DePalma got right into the different flowers and herbs, as well as ribbons that could be used to decorate their wreaths. The Tribune, like everyone else, gathered the different plants and started experimenting with colors and consistency to make a simple autumn wreath, the kind seen on people’s doorways.

“Just grab what you like; grab what you’re gravitated to,” DePalma said. “You don’t have to grab one of everything. If you take it and you decide you don’t want to use it, you’re not pressured to use it. Follow your instincts and I will show you an example of what I made, or continuing to try to make. I gravitate to things that are asymmetrical. If you want to cover up the whole wreath, you absolutely can.”

As recently as three years ago, the Plantes were living in New York City; working hard in their professional fields. Alex said, they just had a dream about trading those corporate fields in for some natural ones.

“We moved up here about three years ago,” Alex said. “Before we even moved, I wanted to do this, but living in New York, obviously I couldn’t. I knew I wasn’t going to be in New York forever; so, it was kind of in the back of my head that, whenever we move out of the city and had kids, I wanted to do something like this. Sure enough, we were living in Brooklyn, we had a kid, we were like, ‘OK, we’re going to move now,’ and as soon as we moved to Buffalo, we started to look for farmland.”

The barn was full of people learning how to make fall wreaths. Some students are shown here working with different herbs, grasses, and flowers to decorate their wreaths.

Alex said she was really worried no one would come during the U-pick lavender weekends in July. She forecasted about 50 people would show up, but, as it turned out, over 1,000 people did.

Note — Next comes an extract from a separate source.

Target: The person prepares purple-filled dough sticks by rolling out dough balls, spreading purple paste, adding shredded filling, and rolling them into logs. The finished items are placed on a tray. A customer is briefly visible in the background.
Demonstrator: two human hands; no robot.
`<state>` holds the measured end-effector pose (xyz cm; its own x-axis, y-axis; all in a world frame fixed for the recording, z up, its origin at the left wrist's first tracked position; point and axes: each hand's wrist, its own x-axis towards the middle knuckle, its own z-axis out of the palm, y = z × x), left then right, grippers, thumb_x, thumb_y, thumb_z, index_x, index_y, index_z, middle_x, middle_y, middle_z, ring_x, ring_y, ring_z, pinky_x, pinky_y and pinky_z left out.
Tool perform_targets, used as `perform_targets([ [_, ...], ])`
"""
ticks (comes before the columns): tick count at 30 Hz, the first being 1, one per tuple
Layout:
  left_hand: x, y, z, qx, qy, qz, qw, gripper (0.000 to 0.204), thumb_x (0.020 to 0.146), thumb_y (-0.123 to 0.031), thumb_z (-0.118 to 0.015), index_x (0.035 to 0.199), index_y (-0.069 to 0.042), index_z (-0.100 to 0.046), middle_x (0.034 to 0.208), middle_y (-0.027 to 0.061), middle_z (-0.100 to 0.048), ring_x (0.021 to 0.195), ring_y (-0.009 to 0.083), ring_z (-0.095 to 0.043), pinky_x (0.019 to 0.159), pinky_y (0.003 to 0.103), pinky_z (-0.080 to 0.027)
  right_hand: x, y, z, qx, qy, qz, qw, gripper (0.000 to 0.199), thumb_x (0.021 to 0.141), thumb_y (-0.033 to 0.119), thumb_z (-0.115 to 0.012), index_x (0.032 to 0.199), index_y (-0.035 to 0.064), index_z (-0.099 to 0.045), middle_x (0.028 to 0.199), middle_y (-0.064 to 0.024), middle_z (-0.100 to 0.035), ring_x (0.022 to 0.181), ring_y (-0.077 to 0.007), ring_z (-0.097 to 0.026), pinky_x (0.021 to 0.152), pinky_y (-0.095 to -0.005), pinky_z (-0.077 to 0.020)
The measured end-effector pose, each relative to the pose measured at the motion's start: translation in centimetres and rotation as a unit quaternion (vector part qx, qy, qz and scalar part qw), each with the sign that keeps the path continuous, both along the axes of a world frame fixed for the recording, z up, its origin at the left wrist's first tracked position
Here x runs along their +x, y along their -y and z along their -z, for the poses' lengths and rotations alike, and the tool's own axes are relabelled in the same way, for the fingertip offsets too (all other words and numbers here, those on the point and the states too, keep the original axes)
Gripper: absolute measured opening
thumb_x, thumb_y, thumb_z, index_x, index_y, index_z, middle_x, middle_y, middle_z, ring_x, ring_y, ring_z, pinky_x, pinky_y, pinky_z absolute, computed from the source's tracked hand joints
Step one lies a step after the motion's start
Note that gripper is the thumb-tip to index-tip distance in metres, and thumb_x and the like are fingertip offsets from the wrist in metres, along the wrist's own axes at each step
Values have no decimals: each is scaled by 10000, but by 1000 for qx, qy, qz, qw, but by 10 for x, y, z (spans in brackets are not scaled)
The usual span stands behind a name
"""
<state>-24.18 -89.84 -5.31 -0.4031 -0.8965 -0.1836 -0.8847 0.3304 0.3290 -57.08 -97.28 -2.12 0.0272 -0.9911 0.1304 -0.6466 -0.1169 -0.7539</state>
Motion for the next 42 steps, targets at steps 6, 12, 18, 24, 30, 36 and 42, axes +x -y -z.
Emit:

The lavender picking season lasted only four days, because there simply wasn’t any more lavender to pick.

“It would’ve been open longer,” she said. “We sold out of all our products, we sold out most of our lavender; I couldn’t open for the last weekend because there just wasn’t enough. It was totally successful!”

“Doing these workshops are one of my favorite things to do, because it’s small and intimate, fun,” Plante said. “I just feel it’s a cool thing to offer and be a part of. We’re just trying to work out the kinks on what people are interested in.”

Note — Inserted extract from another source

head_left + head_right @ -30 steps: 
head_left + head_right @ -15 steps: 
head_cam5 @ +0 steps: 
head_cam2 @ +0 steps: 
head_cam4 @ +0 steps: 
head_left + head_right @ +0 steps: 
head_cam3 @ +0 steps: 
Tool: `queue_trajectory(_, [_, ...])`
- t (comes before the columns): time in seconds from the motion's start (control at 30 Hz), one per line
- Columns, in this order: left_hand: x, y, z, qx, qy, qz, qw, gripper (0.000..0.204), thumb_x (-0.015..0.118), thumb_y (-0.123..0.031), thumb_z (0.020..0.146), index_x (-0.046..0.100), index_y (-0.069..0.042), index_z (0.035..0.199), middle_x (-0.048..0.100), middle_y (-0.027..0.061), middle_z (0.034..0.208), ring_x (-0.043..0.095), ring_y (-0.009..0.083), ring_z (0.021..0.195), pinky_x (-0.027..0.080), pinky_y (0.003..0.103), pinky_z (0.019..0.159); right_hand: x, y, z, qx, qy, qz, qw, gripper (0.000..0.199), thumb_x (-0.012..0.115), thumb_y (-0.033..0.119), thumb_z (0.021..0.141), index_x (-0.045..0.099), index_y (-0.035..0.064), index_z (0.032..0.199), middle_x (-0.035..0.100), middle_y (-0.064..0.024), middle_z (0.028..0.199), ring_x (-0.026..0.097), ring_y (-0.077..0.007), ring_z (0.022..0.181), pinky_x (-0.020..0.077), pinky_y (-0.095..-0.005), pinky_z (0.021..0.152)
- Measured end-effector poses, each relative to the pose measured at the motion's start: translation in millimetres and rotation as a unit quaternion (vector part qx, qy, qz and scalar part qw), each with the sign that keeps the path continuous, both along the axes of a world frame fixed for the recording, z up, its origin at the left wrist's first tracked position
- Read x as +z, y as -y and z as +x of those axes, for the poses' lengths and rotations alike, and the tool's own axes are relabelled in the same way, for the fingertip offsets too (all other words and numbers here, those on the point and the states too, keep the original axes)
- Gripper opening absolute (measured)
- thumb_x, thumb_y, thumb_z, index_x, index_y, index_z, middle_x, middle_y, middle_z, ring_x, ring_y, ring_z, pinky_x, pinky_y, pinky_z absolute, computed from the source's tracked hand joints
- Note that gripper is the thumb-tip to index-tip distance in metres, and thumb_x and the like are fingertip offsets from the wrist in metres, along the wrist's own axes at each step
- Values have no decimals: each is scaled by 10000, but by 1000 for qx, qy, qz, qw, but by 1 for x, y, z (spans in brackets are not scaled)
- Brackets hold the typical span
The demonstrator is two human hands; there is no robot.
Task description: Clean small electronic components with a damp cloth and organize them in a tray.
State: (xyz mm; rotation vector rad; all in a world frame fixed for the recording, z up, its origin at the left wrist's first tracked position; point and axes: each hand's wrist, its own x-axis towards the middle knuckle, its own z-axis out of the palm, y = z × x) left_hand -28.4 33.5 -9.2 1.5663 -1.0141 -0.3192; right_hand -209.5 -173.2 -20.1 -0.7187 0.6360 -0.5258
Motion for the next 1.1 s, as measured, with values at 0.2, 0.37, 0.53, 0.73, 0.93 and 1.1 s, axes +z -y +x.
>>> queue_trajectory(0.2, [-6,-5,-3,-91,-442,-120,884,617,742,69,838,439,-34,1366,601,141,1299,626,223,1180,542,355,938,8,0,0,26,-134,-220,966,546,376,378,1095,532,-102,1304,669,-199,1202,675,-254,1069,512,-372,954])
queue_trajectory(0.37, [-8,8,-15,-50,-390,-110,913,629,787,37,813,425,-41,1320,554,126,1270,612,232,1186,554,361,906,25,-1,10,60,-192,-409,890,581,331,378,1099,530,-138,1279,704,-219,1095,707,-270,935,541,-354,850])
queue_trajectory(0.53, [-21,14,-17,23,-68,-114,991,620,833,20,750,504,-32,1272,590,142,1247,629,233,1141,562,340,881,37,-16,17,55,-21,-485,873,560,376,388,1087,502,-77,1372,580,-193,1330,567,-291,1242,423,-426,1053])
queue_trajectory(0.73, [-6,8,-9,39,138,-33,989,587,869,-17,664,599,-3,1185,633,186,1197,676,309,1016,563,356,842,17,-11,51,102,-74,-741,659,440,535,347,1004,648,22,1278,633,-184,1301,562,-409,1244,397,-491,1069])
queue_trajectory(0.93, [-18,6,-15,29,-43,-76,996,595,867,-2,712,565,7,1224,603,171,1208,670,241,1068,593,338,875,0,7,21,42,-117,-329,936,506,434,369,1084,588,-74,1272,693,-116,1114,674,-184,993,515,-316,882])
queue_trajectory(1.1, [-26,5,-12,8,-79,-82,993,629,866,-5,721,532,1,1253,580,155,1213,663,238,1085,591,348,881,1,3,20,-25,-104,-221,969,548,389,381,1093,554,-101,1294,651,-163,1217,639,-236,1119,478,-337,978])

Classes currently available include a barre and yoga from 10-11:30 a.m. Sept. 28, taught by Barretend Studios; wooden sign-making 6-8 p.m. Oct 9, taught by Lo Buffalo Palette parties; calligraphy for beginners 11:30 a.m.--2.p.m. Oct. 20, taught by Marie Calligraphy; and a yoga and pumpkin succulent planting 6-8 p.m. Oct. 20.

DePalma explained a little about fall wreath making, and how she ended growing her flowers and her own business working with Kin Loch.

“I love growing flowers, I chose this,” she said, laughing. “I just decided I wanted to be a flower farmer.”

“We were living in Chicago, which we loved and miss, but my husband had family in Buffalo, so, we moved here and actually got married here at Kin Loch, two weeks ago,” DePalma said. “I’ve been growing urban vegetable farms for seven years before this. When I moved to Buffalo, I didn’t have a job, and just decided to start a farm. So, I actually met her (Alex) on Craigslist. She was looking for a farmhand and I was looking for land. I’d posted an ad saying that I didn’t know where to find farmland to grow flowers. But if you’re a business, I can set up a garden for your employees; or if you’re a household I can redo your landscaping for you; or if you’re a church I can grow food for your soup kitchen; in return for a place to grow my flowers. … I was trying to barter. … Alex said, ‘We’re going to build a wedding barn and we wanted to plant flowers, so why don’t you just plant your flowers here?’ and it’s been working out.”

DePalma makes her living growing, cutting and arranging flowers for different events. She said this was her first fall wreath-making class, but she has experience educating in schools about how to grow food. She was recently asked by the Cornell Cooperative Extension to speak at a cut-flower conference about how to differentiate as a farmer and how setting up workshops compliment actually growing the flowers and making more of a living.